> **ACTIVITY**
With every picture left out, give the data below back exactly.

> **MATERIAL PROVIDED**
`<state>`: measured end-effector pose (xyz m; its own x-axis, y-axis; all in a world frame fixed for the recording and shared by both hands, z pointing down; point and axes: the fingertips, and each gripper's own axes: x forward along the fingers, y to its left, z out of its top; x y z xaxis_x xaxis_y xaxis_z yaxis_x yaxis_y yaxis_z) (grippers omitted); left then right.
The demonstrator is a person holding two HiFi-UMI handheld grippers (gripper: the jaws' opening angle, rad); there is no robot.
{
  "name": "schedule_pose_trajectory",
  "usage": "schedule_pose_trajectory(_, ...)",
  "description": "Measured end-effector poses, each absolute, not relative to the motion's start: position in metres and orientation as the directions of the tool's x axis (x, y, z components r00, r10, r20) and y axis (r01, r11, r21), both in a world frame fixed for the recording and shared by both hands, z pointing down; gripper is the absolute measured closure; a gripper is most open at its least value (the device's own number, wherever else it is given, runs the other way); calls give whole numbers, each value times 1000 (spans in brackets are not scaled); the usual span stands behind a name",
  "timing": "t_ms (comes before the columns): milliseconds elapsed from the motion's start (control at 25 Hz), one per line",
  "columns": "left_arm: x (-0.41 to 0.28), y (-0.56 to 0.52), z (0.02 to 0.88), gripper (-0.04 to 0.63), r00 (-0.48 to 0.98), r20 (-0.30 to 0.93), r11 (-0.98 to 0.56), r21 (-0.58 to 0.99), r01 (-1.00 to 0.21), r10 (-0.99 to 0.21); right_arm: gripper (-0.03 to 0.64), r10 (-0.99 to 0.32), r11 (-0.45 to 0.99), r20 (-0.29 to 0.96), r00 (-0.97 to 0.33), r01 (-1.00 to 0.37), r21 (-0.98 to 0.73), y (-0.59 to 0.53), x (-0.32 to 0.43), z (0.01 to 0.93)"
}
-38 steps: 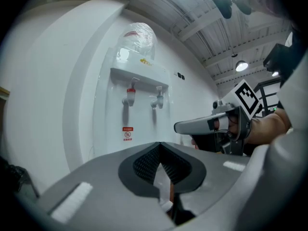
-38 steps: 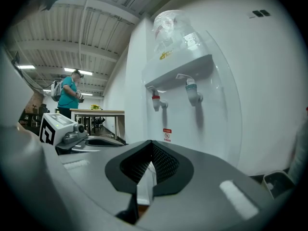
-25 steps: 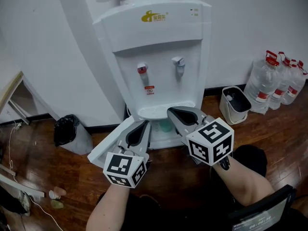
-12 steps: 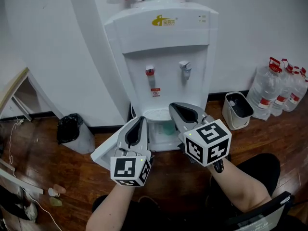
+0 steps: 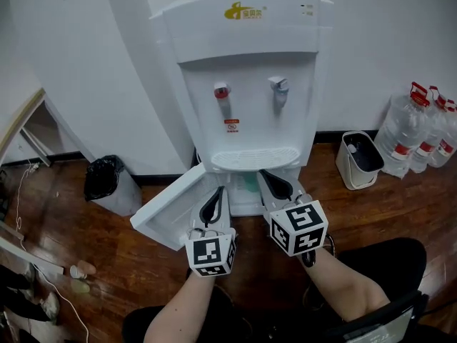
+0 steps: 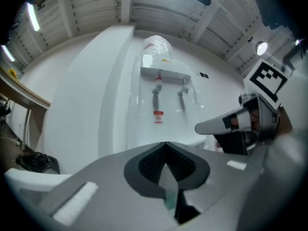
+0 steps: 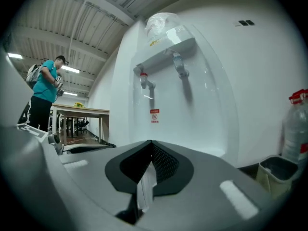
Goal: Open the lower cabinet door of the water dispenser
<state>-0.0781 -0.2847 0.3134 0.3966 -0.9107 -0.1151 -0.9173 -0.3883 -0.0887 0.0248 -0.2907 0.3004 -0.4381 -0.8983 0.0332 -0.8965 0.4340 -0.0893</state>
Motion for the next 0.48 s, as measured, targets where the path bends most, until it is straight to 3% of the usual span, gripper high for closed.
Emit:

> **RESULT OF THIS TASK**
`<state>`: measured end-effector pose (xyz m; its own x-axis, y-axis; all in a world frame fixed for the recording and shared by both hands, z pointing down; point and axes: the fingertips, and each gripper's own axes: x forward along the fingers, y to its left, z out of its top; x y z xaxis_x xaxis_y xaxis_z yaxis_x yaxis_y yaxis_z) (grippers omitted); left then right.
The demonstrator is a person holding two HiFi-UMI handheld grippers (gripper: the jaws' opening angle, rad); there is no robot.
{
  "name": "schedule_pose_trajectory",
  "usage": "schedule_pose_trajectory(_, ...)",
  "description": "Measured end-effector poses, each absolute, not relative to the motion's start: position in metres and orientation as the directions of the tool's x axis (x, y, z components r00, r10, r20) and y axis (r01, r11, r21), both in a world frame fixed for the recording and shared by both hands, z pointing down; gripper is the absolute measured closure; a gripper is most open at its least value (the device's own number, wherever else it is given, runs the other way); calls give whole numbers, each value times 1000 (spans in brackets are not scaled); the usual span stands behind a name",
  "timing": "t_ms (comes before the columns): milliseconds elapsed from the motion's start (control at 25 Hz), one per line",
  "columns": "left_arm: x (-0.41 to 0.28), y (-0.56 to 0.52), z (0.02 to 0.88), gripper (-0.04 to 0.63), r00 (-0.48 to 0.98), r20 (-0.30 to 0.93), r11 (-0.98 to 0.56), r21 (-0.58 to 0.99), r01 (-1.00 to 0.21), r10 (-0.99 to 0.21); right_arm: gripper (-0.03 to 0.64), r10 (-0.99 to 0.32), r11 (-0.45 to 0.99), r20 (-0.29 to 0.96), r00 (-0.97 to 0.33), r01 (-1.00 to 0.37), r21 (-0.98 to 0.73), y (-0.59 to 0.53), x (-0.32 to 0.43), z (0.01 to 0.93)"
}
-38 steps: 
-38 steps: 
-25 steps: 
-12 steps: 
+0 steps: 
+0 steps: 
+0 steps: 
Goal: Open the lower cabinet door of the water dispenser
<state>-0.0781 -0.2847 0.3134 0.3966 -0.9107 -0.1151 -0.9173 -0.3883 -0.0887 0.0248 -0.2907 0.3004 -0.4381 -0.8983 0.0332 -0.8965 0.4340 -0.0893</state>
Motion for the next 0.48 s, as measured, targets where the path bends most, until it is straight to 3% of the usual span, gripper high for closed.
Emit:

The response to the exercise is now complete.